I suspect that the best way to try and implement something like this would be 
to use [rule based replica 
placement|https://cwiki.apache.org/confluence/display/solr/Rule-based+Replica+Placement]
 feature -- perhaps with a special "Snitch" designed for use in 
MiniSolrCloudCluster tests? ... But i'm not really sure how it would work 
because i don't really understand how to use / extend that feature.


So assuming for the sake of argument that it's not possible using the rule 
based placement stuff, here's a description of the approach that initially 
ocured to me to serve as a straw man for discussion...

* If it's not already, {{MiniSolrCloudCluster}} should ensure every Jetty 
instance is started up with a consistent node name (sequentially numbered or 
whatever)
* If it's not already, {{MiniSolrCloudCluster.getJettySolrRunners()}} should 
return the jetty instances in a consistently sorted order (based on something 
like node name -- not something non-deterministic like the port#, or order that 
they started up)
* {{MiniSolrCloudCluster.createCollection(...)}} (or some new method with a 
similar signature) should be changed to more explicitly do a lot of work 
currently done implicitly by the {{CREATE}} API call...
** use the {{shards}} param to provide explicitly generated names for every 
shard 
** use the {{createNodeSet=EMPTY}} param
** Once the collection is created (w/o any replicas)...
*** {{ADDREPLICA}} and {{ADDREPLICAPROP}} should be used explicitly to create a 
preferedLeader for each (named) {{shard}} and assign it to a predictably chosen 
{{node}} (by name).
*** Additional {{ADDREPLICA}} calls should then be made as needed to add the 
expected number of replicas for each {{shard}} on predictably chosen {{node}}s 
(by name).
* {{MiniSolrCloudCluster}} could then support some new convenience methods for 
tests to use:
** Things like...
*** {{List<HttpSolrClient> getClientsForAllReplicas(String collectionName)}}
*** {{List<HttpSolrClient> getClientsForShard(String collectionName, String 
shardName)}}
*** {{SortedMap<String,HttpSolrClient> getClientsForLeaders(String 
collectionName) // keyed by shardName}}
*** {{HttpSolrClient getClientForLeader(String collectionName, String 
shardName)}}
** These methods should do a "live" lookup of the data current in ZK, so that 
even if a test shuts down nodes, or adds replicas, or triggers some bit of 
chaos they can still subsequently lookup a useful SolrClient to test some 
action with
** Obviously these methods should return all clients in a consistent order (ie: 
sort by core node name)
** (See {{TestTolerantUpdateProcessorCloud.createMiniSolrCloudCluster()}} for 
some sample code of building up SolrClients targeting shard leaders)



...what do folks think?

is this possible/easy using a custom "snitch" ?

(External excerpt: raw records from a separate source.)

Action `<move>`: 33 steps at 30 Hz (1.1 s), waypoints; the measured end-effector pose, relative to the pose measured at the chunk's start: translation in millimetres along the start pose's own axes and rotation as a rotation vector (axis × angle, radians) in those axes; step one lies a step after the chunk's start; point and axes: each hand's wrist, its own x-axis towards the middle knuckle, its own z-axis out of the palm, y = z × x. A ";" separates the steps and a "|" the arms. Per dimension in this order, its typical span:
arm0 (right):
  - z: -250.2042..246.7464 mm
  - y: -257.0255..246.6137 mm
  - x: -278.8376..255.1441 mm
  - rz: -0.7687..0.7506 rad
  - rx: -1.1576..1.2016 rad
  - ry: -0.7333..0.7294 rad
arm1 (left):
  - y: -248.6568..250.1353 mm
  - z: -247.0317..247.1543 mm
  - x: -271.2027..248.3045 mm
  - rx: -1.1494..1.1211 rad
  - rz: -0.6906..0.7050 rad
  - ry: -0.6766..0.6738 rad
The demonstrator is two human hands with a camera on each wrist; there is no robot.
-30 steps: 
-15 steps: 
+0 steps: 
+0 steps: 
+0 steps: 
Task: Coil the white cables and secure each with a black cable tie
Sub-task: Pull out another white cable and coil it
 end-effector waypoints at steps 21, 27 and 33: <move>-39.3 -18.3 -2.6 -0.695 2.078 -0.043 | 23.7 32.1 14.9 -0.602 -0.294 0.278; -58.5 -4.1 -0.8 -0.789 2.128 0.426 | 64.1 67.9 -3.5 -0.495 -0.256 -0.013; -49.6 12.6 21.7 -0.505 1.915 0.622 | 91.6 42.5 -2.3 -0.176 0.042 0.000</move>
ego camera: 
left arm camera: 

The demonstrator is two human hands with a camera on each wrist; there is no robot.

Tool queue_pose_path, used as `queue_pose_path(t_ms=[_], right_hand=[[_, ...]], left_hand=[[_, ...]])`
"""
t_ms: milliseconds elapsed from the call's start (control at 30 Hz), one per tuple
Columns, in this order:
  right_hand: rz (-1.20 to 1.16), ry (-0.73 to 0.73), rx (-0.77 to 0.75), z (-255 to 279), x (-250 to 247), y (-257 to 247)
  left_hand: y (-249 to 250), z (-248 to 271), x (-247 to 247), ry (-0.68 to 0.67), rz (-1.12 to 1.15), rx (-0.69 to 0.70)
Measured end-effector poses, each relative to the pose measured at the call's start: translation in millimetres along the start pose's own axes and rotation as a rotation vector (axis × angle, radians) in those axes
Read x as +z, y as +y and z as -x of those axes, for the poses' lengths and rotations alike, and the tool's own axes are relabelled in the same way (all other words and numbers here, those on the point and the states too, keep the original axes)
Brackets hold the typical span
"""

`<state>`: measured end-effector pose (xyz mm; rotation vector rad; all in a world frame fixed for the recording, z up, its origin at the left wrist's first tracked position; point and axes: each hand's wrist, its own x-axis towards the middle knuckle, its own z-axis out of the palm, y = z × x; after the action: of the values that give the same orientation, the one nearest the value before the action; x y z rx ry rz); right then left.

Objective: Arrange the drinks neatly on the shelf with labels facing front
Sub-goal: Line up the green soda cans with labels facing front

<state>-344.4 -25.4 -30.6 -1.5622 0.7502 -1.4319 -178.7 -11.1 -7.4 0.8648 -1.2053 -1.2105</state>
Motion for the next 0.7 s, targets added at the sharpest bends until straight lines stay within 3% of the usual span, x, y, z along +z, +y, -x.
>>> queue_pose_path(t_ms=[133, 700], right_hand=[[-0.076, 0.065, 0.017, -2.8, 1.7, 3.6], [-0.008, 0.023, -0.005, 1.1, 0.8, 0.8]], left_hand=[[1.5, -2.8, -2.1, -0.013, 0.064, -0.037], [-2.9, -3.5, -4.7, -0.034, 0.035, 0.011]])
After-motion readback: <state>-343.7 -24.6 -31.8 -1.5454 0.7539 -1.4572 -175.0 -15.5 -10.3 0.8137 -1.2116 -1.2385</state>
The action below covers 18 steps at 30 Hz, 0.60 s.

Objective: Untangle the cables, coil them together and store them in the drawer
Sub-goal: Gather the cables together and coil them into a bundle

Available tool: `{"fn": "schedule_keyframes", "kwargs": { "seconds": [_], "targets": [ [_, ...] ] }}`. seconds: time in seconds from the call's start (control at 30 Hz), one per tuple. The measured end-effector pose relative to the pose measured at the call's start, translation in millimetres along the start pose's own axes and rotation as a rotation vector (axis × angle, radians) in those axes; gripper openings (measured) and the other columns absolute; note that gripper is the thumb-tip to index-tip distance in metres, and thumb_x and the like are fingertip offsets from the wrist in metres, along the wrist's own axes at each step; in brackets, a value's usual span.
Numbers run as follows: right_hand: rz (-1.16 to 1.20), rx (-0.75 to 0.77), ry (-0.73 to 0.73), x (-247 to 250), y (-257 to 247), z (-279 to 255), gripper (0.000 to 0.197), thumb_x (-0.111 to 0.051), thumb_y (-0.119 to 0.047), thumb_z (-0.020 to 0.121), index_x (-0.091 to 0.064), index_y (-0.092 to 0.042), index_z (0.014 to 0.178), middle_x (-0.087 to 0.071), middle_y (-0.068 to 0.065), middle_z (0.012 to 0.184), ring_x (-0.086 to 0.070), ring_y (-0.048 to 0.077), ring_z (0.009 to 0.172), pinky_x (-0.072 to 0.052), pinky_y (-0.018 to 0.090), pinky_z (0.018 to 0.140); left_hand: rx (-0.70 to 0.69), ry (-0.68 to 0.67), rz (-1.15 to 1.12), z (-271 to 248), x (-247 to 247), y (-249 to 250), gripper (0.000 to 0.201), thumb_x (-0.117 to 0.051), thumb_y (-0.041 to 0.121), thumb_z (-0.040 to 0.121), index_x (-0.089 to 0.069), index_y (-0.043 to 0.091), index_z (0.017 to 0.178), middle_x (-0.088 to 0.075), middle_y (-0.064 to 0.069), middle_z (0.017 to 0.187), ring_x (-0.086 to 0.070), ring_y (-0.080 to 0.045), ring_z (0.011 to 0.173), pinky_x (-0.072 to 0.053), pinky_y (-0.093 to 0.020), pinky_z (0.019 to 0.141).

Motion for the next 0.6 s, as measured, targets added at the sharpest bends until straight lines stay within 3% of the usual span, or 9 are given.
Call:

> add features to MiniSolrCloudCluster to make shard/leader/replica placement 
> more reproducible
> ---------------------------------------------------------------------------------------------
>
>                 Key: SOLR-8907
>                 URL: https://issues.apache.org/jira/browse/SOLR-8907
>             Project: Solr
>          Issue Type: Improvement
>            Reporter: Hoss Man
>
> I think MiniSolrCloudCluster would be greatly improved if (by default) 
> collections created for test purposes had predictable shard/leader/core 
> assignment across the jetty instances that are spun up.  Even though the 
> port#s used by the jettys will obviously vary every time a test is run, 
> ideally a given seed should ensure that the following are all consistent:
> * the node_name used by each JettySolrRunner
> * which nodes host which shards
> * the core names use on each jetty instance
> * which core is the leader for each shard
> Obviously this wouldn't make sense for tests where the entire purpose is to 
> ensure that the automatic assignment of these things works properly when 
> creating a collection, or when explicitly testing things like 
> "preferedLeader", but for tests of non-collection API related features (ie: 
> update requests, search requests, sorting, etc...) where the test setup 
> already takes advantage of methods like 
> {{MiniSolrCloudCluster.createCollection(...)}} as a short cut to using the 
> API directly, this type of consistency would make potential test failures a 
> lot more reproducible && easier to diagnose.